The Westy as a “lifetime” vehicle

Why does one see so many pristine Vanagon Westys? Well…. one reason- GoWesty. This California-based company (Los Ossos) is, as I indicated earlier, the center of the universe for Westys in the US (and Canada, and other places as well). Lucas and his team at GoWesty have thoroughly and methodically gone through the Westy and improved, enhanced, and further developed everything from the engine to the brakes to the cooling system to the sleeping to the refrigeration…. you name it and they have had a hand in making the vehicle more reliable and more functional. GoWesty has also been restoring Westys to specifications (and prices) that are mind bending. A typical fully restored and updated 1986-1991 Vanagon Westy can sell for in excess of $70,000 after GoWesty is finished with it. It is essentially a new vehicle the likes of which is not available in the US at this time. Many think having such a “new” Westy is worth the price as GoWesty is currently booked out for over a year. Because of GoWesty, so long as you maintain the body and chassis and prevent rusting, the mechanicals can be replaced with updated versions with improved performance thereby making the Westy a possible “lifetime” vehicle.

Our Westy remained “stock” until June of 2008 when at 130,000 miles the original 2.1 l engine and cooling system were in need of overhauls. We contacted GoWesty and sent her off to “Westy Camp” for a full re-do. It was tough to see her disappear into the distance on a transporter but, knowing that there were many more good times to be had as a result, we were confident that this was good investment. And an investment it is- we spent a significant amount to bring her up to snuff just as anyone who has one will tell you. But, to us it is very much worth it, particularly considering that there are no similar vehicles available in the US today.


Our Westy being loaded onto a transporter in June of 2008 for a trip to GoWesty for a full rehab.

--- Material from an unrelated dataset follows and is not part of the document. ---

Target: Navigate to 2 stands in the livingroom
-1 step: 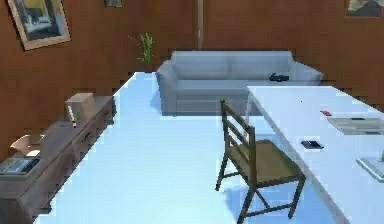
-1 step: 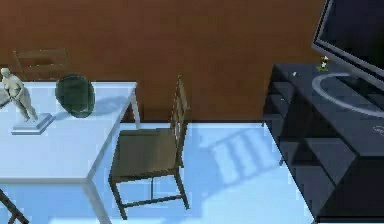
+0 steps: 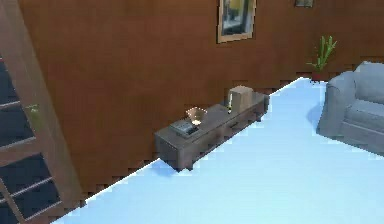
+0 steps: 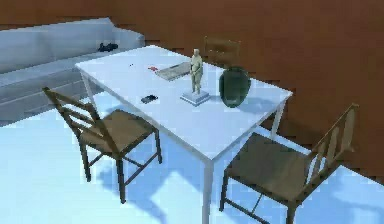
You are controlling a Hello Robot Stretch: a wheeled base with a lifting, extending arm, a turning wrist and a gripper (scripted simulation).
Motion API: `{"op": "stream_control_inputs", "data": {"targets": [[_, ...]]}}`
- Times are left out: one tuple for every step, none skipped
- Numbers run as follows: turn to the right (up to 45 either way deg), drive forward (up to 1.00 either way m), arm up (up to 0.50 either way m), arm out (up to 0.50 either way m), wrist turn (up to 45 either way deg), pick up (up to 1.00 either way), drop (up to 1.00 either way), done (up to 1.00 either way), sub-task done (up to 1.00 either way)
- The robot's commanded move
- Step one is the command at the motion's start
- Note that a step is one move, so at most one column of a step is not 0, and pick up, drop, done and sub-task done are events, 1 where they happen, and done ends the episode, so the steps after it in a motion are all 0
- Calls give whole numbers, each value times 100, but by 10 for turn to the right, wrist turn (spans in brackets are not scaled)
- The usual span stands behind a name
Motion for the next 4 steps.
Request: {"op": "stream_control_inputs", "data": {"targets": [[-450,0,0,0,0,0,0,0,0],[-450,0,0,0,0,0,0,0,0],[-420,0,0,0,0,0,0,0,0],[0,45,0,0,0,0,0,0,0]]}}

We had a new 2.5 l engine and new transmission installed as well as bigger front disc brakes, an overhaul and updating of the cooling system, a full suspension upgrade, new exhaust, an auxiliary battery, a new propane tank, new OEM tenting, a 10′ Fiamma awning, and a slew of reliability items that GoWesty has a program for fixing. Also we got the beefy and nicely padded leather South African Steering Wheel- a big and very welcome upgrade from the spindly original (unfortunately I do not see this listed on the GoWesty site anymore). It took three months but we had the Westy delivered back just in time for some great Fall camping. It was essentially a new and very updated vehicle- nice! In particular, the increased power and torque of the 2.5 l engine makes a remarkable difference in the performance of the Westy on highways and off-road and you will still get 20-22 mpg. As far as we are concerned it has been a great investment and a joy to own.

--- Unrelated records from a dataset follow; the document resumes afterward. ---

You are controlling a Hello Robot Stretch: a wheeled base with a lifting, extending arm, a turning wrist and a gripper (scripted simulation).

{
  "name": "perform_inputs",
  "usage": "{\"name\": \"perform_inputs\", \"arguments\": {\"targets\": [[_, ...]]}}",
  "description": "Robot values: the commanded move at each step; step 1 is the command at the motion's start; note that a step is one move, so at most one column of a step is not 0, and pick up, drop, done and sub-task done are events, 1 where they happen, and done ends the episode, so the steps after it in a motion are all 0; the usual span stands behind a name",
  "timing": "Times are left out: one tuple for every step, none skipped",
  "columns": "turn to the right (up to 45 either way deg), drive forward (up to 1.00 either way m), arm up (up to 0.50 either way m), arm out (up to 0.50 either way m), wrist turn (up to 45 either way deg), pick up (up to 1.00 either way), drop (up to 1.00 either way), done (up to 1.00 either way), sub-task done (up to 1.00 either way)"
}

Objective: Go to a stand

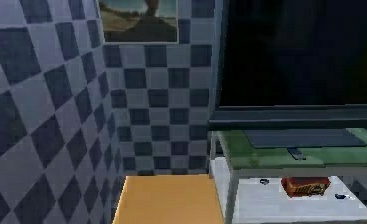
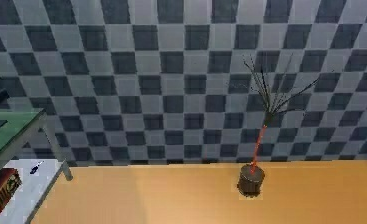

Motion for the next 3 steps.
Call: {"name": "perform_inputs", "arguments": {"targets": [[45.0,0.0,0.0,0.0,0.0,0.0,0.0,0.0,0.0],[30.0,0.0,0.0,0.0,0.0,0.0,0.0,0.0,0.0],[0.0,0.35,0.0,0.0,0.0,0.0,0.0,0.0,0.0]]}}
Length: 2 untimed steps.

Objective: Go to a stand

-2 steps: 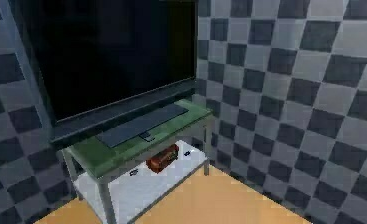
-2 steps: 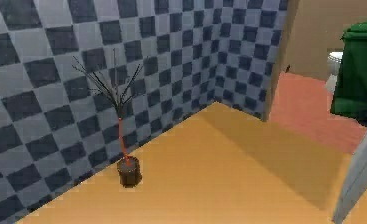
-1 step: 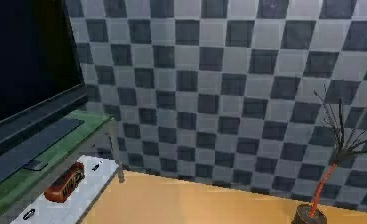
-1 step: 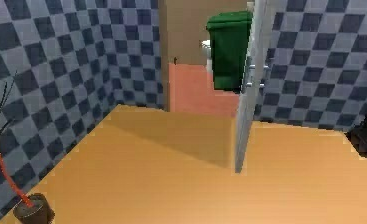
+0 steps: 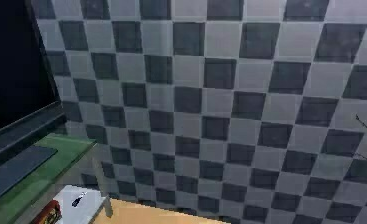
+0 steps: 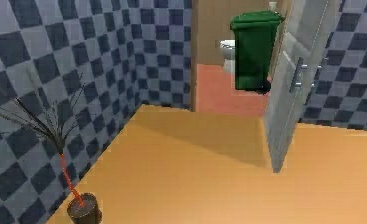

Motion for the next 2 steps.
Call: {"name": "perform_inputs", "arguments": {"targets": [[-45.0,0.0,0.0,0.0,0.0,0.0,0.0,0.0,0.0],[0.0,0.0,0.0,0.0,0.0,0.0,0.0,1.0,0.0]]}}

Fully outfitted at a campsite in Idaho’s Sawtooth Mountains. The awning is critical in the Mountain West for comfort as the sun is very intense for most afternoons and into the evenings in the summer.

If you think the Westy might be a something to look into, use the GoWesty site as it contains an entire library of technical artciles on buying, refurbishing, updating, and using a Westy. One thing that is important- there is no such thing as a “cheap” Westy as examples that sell for low prices typically end up being “black holes” of repairs and needed updates. If you fully familiarize yourself with the Westy and look at any available vehicle with a critical and educated eye you will be well served.


On the banks of the Salmon River for some Spring whitewater kayaking.

After these 23 years we remain pleased with our Westy and the adventures it opens up for us- perhaps one will do the same for you.

2015-10-05 05.47.52

With our loyal companion- dogs love the Westy as it is a comforting and safe place.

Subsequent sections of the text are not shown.